I have been playing around with Apache::Session and had it working with
MySQL -- then decided to switch to Memcached
It seemed to be working but would randomly fail during my testing and the
session ID would start rotating around -- if I reloaded the page over and
over it would keep the same ID, then randomly change it and I could not
figure out why. After some testing I found the following:
If I telnet to the memcached port and type "stats" to see the statistics, I
see that curr_connections is high and stays that way -- I believe this is
due to mod_perl keeping the connections open for each process. I removed
the "Apache::DBI" library option to make sure that was not causing
persistant connections, but the curr_connections continued to stay high
after many reloads of a webpage.
It seems the failures occur after i kill and restart the memcached daemon,
but not restart Apache. I am guessing that the connections to memcached are
staying persistant with each apache child, and then when i restart memcached
they become invalid and fail, causing the session ID's to rotate.

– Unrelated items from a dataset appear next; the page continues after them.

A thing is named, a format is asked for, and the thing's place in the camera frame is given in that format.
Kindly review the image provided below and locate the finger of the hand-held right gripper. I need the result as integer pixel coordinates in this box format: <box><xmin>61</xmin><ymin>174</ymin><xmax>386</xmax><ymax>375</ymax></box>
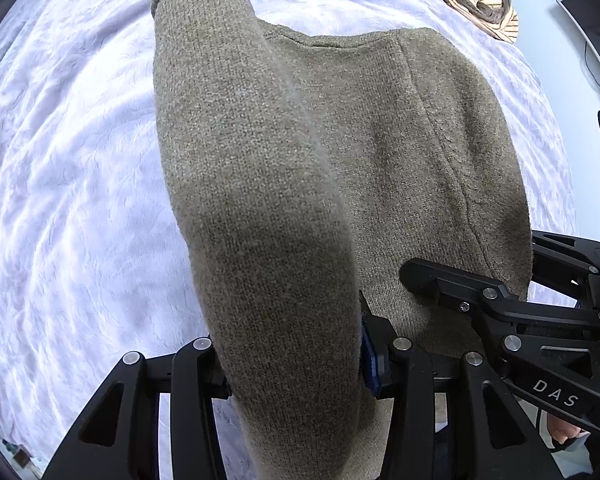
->
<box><xmin>530</xmin><ymin>230</ymin><xmax>600</xmax><ymax>306</ymax></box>
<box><xmin>399</xmin><ymin>258</ymin><xmax>600</xmax><ymax>433</ymax></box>

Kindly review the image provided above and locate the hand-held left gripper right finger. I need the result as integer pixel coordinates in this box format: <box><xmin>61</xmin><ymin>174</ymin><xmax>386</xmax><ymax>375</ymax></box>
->
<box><xmin>357</xmin><ymin>290</ymin><xmax>563</xmax><ymax>480</ymax></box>

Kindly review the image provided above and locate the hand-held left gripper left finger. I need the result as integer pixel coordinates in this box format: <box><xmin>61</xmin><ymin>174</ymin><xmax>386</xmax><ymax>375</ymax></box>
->
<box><xmin>42</xmin><ymin>337</ymin><xmax>231</xmax><ymax>480</ymax></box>

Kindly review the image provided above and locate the olive knit sweater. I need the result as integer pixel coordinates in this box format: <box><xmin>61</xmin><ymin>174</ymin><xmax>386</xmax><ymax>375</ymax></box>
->
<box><xmin>151</xmin><ymin>0</ymin><xmax>533</xmax><ymax>480</ymax></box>

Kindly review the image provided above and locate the person's right hand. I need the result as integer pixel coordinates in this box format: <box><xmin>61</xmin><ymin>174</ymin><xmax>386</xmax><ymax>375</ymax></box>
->
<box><xmin>545</xmin><ymin>407</ymin><xmax>583</xmax><ymax>448</ymax></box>

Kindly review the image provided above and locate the cream striped garment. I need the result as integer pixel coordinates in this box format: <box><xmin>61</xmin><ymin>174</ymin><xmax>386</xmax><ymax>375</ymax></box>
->
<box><xmin>412</xmin><ymin>0</ymin><xmax>520</xmax><ymax>43</ymax></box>

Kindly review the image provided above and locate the white textured bed blanket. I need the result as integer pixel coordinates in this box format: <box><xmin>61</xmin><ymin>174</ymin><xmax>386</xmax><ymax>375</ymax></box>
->
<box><xmin>0</xmin><ymin>0</ymin><xmax>581</xmax><ymax>480</ymax></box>

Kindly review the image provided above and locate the black monitor cable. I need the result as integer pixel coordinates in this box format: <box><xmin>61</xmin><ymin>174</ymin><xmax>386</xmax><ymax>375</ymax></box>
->
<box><xmin>582</xmin><ymin>40</ymin><xmax>600</xmax><ymax>96</ymax></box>

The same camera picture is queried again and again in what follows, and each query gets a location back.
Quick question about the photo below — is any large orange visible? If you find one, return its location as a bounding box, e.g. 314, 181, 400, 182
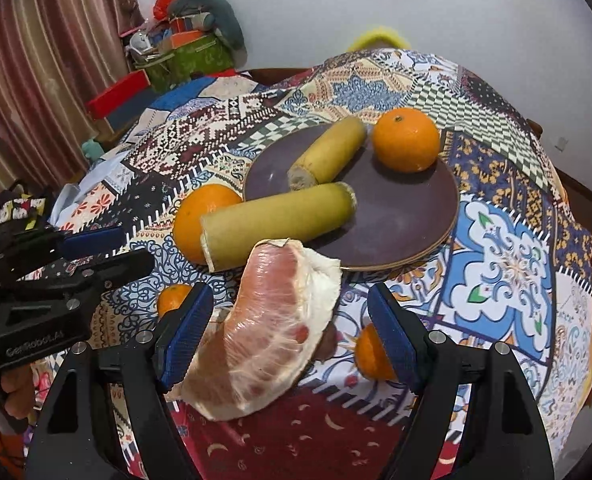
372, 107, 442, 173
172, 184, 243, 265

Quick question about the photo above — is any striped red curtain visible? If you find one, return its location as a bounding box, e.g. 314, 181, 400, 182
0, 0, 147, 196

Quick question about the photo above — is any peeled pink pomelo segment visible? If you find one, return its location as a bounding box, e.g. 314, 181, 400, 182
165, 239, 343, 421

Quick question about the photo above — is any long greenish banana piece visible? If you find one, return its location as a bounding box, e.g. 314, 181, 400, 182
200, 182, 358, 272

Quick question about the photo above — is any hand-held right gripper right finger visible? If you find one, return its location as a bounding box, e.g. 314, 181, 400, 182
367, 282, 557, 480

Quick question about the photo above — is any yellow fuzzy arch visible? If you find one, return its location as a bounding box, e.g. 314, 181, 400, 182
348, 27, 412, 54

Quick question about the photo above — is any person's left hand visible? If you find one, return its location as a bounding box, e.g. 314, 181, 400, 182
0, 366, 38, 411

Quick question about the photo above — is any small mandarin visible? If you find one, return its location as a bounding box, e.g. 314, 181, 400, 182
157, 283, 193, 318
354, 323, 398, 382

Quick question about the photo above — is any orange box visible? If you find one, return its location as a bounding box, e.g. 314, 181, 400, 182
170, 30, 205, 49

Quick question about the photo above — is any dark brown round plate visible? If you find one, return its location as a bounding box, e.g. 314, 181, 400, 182
242, 122, 461, 271

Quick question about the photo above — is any green fabric bag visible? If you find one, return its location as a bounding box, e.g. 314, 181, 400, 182
146, 40, 235, 94

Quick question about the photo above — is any pile of clothes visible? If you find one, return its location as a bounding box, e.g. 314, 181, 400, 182
0, 187, 57, 233

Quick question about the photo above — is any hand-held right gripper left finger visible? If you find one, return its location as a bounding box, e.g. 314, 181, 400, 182
26, 282, 215, 480

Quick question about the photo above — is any patchwork printed blanket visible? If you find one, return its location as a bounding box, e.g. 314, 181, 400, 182
26, 47, 592, 480

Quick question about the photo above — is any short yellow banana piece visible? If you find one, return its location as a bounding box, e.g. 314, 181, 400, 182
287, 116, 368, 192

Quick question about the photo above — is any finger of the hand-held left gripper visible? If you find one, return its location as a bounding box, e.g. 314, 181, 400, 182
0, 226, 125, 273
11, 250, 155, 311

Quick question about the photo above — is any red box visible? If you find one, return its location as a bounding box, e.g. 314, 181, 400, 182
86, 70, 152, 121

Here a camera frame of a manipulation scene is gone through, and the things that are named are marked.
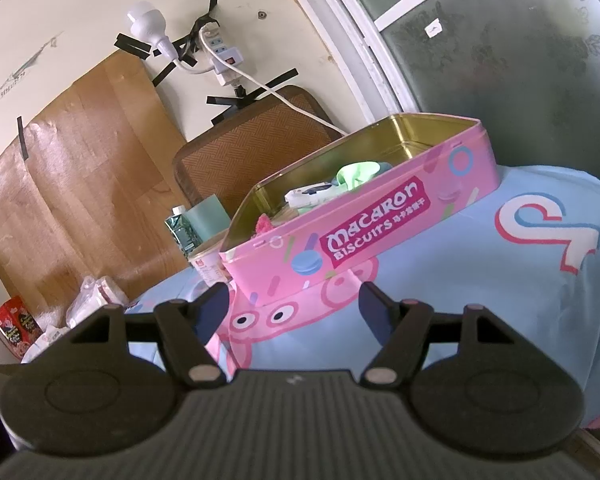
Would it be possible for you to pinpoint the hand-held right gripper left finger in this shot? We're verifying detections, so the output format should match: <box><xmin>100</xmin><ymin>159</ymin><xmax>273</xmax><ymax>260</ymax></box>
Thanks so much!
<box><xmin>70</xmin><ymin>282</ymin><xmax>231</xmax><ymax>388</ymax></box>

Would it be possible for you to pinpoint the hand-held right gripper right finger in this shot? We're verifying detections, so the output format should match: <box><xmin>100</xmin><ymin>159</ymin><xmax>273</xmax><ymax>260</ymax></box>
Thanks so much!
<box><xmin>359</xmin><ymin>282</ymin><xmax>531</xmax><ymax>388</ymax></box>

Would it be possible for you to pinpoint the pink tin box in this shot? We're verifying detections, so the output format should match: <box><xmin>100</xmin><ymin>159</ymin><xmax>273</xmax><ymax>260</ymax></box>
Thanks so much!
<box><xmin>219</xmin><ymin>114</ymin><xmax>499</xmax><ymax>308</ymax></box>

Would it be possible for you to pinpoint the white tissue packet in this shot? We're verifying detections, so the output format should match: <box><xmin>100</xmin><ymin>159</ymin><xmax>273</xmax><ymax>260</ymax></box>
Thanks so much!
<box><xmin>284</xmin><ymin>182</ymin><xmax>342</xmax><ymax>209</ymax></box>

Does anyone have a solution to this? I was originally doing this:
autohandler
===
<%init>
### this was a library routine i had in a "use" that tied to a "my" hash and
returned \%session
my $session = getSession ();
</%init>
=====
Next i tried adding to autohandler:
=====
<%cleanup>
untie %$session
undef $session
</%cleanup>
=======
That did not stop the curr_connection problem. I also tried putting the
getSession code directly into %init, and also used local * as in the mason
book.
I am now using this line in Apache/http.conf
PerlSetVar MasonAllowGlobals %session
to make it global, merely to make it easier to pass this data around (as
suggested in the mason book)... it seems to be working but i still get that
failure if memcached is restarted without restarting apache.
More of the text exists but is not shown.